Felipão foi vaiado como adversário na rua de casa
O atual técnico da seleção
brasileira descobriu cedo que o futebol é um mundo à parte, às vezes
desvinculado das normas convencionais de convívio social. Foi assim que um dia
experimentou provocações quando pisou no acanhado estádio Wolmar Salton como
jogador do Caxias, “inferno” que intimidava até antigas estrelas de Inter e
Grêmio.“Eu me recordo como
espectador e torcedor do Gaúcho. Uma vez ele veio jogar com o Caxias, entrou
meio caminhando em campo. O pessoal da arquibancada xingava.
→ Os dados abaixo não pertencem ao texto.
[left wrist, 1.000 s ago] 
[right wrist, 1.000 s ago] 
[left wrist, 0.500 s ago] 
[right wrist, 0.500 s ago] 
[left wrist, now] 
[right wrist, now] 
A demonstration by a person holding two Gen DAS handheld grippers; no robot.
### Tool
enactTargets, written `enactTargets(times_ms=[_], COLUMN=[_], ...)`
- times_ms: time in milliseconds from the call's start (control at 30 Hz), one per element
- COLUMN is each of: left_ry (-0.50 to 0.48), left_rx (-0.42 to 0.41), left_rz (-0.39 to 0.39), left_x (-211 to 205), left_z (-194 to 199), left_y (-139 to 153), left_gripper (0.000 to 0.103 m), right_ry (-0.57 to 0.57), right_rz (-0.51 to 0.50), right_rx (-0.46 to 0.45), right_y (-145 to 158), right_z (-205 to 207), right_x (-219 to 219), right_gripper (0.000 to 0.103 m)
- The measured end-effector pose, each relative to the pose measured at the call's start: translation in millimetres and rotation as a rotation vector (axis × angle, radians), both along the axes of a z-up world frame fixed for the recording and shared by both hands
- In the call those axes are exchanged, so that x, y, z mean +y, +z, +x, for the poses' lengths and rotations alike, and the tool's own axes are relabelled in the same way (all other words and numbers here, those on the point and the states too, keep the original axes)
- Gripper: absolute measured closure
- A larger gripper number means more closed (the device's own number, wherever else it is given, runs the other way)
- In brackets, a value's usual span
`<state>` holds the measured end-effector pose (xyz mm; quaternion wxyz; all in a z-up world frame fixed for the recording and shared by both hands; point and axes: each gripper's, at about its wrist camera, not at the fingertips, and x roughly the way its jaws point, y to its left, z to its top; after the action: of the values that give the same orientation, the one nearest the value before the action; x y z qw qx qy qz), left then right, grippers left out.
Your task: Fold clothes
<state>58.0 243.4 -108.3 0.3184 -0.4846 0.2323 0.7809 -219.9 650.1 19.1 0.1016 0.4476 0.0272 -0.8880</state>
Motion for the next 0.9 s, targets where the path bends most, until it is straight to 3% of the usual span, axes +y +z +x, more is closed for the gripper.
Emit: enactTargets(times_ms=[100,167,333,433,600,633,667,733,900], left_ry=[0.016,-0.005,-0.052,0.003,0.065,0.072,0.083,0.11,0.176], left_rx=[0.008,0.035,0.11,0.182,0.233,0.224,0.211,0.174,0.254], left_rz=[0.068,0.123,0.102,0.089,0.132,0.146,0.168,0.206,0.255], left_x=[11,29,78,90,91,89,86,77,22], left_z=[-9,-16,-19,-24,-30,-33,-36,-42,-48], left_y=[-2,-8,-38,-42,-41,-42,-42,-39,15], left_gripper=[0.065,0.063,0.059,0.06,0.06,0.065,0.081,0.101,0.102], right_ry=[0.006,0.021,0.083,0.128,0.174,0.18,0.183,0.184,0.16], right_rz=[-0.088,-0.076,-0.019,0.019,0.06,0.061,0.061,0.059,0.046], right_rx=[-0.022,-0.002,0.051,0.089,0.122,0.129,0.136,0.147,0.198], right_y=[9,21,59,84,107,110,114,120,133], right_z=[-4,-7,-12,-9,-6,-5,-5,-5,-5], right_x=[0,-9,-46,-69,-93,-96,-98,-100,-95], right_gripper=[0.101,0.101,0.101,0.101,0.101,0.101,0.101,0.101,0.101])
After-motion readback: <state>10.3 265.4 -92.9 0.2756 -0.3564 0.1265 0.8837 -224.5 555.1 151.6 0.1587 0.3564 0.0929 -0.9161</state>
O Felipão, a gente
tratava como todos os inimigos que tratávamos, entre aspas. Tentando afetar o
seu moral, desestabilizá-lo emocionalmente. Mas a gente trata aqui gente como
gente. Terminava o jogo, segue a vida de todos, como pessoas. Violência no
futebol não combina”, conta o atual presidente do Gaúcho.
CLUBE DE PASSO FUNDO SE
ERGUE APÓS CRISE
Hoje o velho alçapão do
Gaúcho de Passo Fundo é uma terra arrasada. Depois de uma disputa jurídica, o
clube acabou perdendo o terreno em um leilão. Agora, após um período de
reconstrução financeira, a agremiação prepara a construção de uma arena
particular para 10 mil pessoas em outra área da cidade.Gilmar Rosso assumiu a
presidência do Gaúcho em 2010, com o clube no fundo do poço. Hoje, depois de sanear
as questões financeiras, trabalha no projeto do novo estádio e com o
planejamento de reconduzir o time à elite do futebol estadual em 2018, ano do
centenário.Para sair do papel, a
arena precisará de envolvimento de entusiastas do clube. A direção espera que
simpatizantes possam ajudar com compra de sacos de cimento, por exemplo.
O
presidente até fala em ajuda de Felipão, mas quer evitar que a possibilidade
soe como oportunismo.“Se quiser ajudar, não só
ele como qualquer outro com vínculo com o Gaúcho, estamos à disposição. Mas não
pedimos para ninguém. Sabemos que o Felipão é de Passo Fundo, tem raízes na
região, tem família. Mas nunca fomos lá pedir dinheiro, é proibido.
Se o
Felipão quiser, vai ser de bom grado, a gente agradece”, diz Rosso.